Target Practice

Ray set a log on the chopping block and swung the heavy maul. The seasoned ash split easily. He switched to the hatchet and cut thin strips of kindling that curved around knots and fell to the ground. The effort loosened a tension that had become habit since his return to the hills. He’d left Kentucky several years ago and now he wished he’d stayed on the assembly line at the Chrysler plant in Detroit.

The house didn’t have a bathroom and his wood-stove leaked smoke indoors. The clay dirt wouldn’t hold a garden. His wife had left him and Ray was too embarrassed to tell anyone.

A truck ground into a lower gear and Ray recognized the sound of the trashman’s pickup. Once a month everyone on the hill left money in a jar on top of their garbage cans. Ray’s father, Franklin, was the only person who made the trashman walk to his house and ask him for the money.

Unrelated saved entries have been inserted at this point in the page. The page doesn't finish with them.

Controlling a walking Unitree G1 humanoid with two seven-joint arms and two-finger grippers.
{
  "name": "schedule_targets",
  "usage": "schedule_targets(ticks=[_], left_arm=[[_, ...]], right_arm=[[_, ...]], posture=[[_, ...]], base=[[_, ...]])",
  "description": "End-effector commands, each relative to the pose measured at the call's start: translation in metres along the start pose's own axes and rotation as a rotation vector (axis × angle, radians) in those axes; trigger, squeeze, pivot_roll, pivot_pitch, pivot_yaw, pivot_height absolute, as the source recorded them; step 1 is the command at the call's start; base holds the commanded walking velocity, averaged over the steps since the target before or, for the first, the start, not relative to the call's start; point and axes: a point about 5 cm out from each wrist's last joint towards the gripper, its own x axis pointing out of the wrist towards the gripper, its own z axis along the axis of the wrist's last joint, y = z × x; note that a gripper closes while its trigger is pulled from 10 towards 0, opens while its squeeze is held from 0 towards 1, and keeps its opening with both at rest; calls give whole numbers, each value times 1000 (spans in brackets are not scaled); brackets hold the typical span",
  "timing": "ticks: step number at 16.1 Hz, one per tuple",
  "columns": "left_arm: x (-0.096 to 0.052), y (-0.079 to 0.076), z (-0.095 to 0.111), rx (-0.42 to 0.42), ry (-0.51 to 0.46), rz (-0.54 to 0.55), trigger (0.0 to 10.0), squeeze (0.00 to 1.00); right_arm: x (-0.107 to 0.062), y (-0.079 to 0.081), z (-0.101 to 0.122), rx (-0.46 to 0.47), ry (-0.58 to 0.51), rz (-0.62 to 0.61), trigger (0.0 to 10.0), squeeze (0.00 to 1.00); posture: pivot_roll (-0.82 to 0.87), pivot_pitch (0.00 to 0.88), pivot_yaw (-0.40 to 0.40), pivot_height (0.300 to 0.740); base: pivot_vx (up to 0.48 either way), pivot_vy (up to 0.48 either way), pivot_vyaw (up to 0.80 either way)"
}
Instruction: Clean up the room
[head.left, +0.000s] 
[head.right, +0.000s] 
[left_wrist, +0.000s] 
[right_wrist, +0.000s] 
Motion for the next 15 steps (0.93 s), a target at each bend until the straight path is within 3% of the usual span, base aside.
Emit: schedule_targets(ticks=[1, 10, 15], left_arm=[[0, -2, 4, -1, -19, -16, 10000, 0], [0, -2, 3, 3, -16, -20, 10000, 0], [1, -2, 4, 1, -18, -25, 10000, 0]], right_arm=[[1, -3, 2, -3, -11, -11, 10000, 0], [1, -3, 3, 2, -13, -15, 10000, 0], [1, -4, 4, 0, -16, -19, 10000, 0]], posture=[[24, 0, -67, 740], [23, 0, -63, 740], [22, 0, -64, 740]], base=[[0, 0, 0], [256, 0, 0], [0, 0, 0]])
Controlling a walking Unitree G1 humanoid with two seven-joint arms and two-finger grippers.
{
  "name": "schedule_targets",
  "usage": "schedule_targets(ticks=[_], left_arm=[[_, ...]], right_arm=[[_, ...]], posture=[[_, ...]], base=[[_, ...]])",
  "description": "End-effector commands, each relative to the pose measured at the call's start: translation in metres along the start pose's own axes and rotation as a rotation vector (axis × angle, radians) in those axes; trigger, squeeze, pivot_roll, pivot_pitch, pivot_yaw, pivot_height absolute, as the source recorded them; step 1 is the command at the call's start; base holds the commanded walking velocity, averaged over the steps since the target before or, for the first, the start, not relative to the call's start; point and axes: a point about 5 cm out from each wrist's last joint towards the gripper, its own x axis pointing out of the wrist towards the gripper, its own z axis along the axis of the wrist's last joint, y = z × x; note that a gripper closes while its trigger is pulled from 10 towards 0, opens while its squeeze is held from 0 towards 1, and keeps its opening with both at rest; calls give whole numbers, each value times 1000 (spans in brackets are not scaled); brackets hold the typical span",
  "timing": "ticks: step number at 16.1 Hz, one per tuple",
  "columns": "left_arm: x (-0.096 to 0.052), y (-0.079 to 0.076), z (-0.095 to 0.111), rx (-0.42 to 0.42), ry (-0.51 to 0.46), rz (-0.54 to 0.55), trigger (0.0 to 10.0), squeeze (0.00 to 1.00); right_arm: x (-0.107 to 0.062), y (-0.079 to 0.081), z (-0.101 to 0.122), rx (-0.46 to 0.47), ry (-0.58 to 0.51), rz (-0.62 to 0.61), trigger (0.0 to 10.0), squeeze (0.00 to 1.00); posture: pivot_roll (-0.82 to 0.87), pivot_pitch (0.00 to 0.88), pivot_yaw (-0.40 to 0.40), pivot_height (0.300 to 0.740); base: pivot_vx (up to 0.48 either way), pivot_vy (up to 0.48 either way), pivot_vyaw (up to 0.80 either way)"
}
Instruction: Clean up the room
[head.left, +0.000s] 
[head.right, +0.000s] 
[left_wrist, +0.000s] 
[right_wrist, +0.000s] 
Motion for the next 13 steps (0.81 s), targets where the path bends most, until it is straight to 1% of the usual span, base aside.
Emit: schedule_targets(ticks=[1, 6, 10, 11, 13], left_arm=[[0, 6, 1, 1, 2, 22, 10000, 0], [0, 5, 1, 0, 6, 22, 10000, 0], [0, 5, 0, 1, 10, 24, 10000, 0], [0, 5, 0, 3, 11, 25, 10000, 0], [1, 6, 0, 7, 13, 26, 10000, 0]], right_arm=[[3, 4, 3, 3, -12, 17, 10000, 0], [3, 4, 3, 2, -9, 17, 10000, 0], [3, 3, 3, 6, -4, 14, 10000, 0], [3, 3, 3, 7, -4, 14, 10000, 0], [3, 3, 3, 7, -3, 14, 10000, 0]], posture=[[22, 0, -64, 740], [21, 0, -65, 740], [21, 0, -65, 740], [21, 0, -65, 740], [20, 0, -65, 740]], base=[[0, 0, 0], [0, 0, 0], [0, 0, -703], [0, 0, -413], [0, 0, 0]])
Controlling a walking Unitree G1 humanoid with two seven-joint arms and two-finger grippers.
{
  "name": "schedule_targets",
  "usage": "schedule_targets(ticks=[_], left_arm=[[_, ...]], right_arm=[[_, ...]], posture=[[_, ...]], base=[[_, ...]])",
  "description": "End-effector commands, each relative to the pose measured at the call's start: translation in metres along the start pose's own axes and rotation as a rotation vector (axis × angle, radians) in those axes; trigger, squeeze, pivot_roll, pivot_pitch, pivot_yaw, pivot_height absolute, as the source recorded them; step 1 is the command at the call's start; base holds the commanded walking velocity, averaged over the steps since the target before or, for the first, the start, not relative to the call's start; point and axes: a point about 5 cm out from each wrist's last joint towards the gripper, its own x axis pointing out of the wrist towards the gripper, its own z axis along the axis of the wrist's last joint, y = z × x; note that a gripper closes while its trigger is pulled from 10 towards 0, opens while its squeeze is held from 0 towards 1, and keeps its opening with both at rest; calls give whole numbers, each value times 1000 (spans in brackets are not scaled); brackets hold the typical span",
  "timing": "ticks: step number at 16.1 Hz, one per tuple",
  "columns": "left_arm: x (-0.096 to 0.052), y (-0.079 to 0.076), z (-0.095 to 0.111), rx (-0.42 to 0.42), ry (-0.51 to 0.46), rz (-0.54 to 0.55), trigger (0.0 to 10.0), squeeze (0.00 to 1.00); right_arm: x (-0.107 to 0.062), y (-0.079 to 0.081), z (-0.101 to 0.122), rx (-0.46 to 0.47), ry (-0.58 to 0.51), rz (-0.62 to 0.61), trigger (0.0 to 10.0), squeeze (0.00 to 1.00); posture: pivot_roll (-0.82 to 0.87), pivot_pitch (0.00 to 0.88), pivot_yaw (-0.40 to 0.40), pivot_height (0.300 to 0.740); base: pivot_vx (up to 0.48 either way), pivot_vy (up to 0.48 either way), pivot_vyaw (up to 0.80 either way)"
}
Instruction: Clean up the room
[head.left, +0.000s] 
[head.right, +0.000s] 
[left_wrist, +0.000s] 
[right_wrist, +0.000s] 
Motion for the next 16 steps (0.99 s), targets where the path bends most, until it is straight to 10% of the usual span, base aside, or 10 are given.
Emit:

Three years back, Franklin quit work and began staying at home. His wife was dead. A neighbor brought him groceries. Twice a day he went outside to chop wood, though he had a gas furnace. Split cordwood was stacked high around his house. He hadn’t been off the hill in three years. As the neighbors said, Franklin had a funny turn to him.

The trash truck sprayed gravel climbing the steep bank of Ray’s driveway. Ray dropped the hatchet and walked to the pickup.

“Chopping wood?” the trashman said.

“Can’t get enough.”

“Hear ol’ Franklin’s got a regular sawmill full.”

“Yeah,” Ray said. “I’m planning to raid him the first dark night.”

The trashman laughed and showed Ray a semiautomatic rifle. It was old and plain.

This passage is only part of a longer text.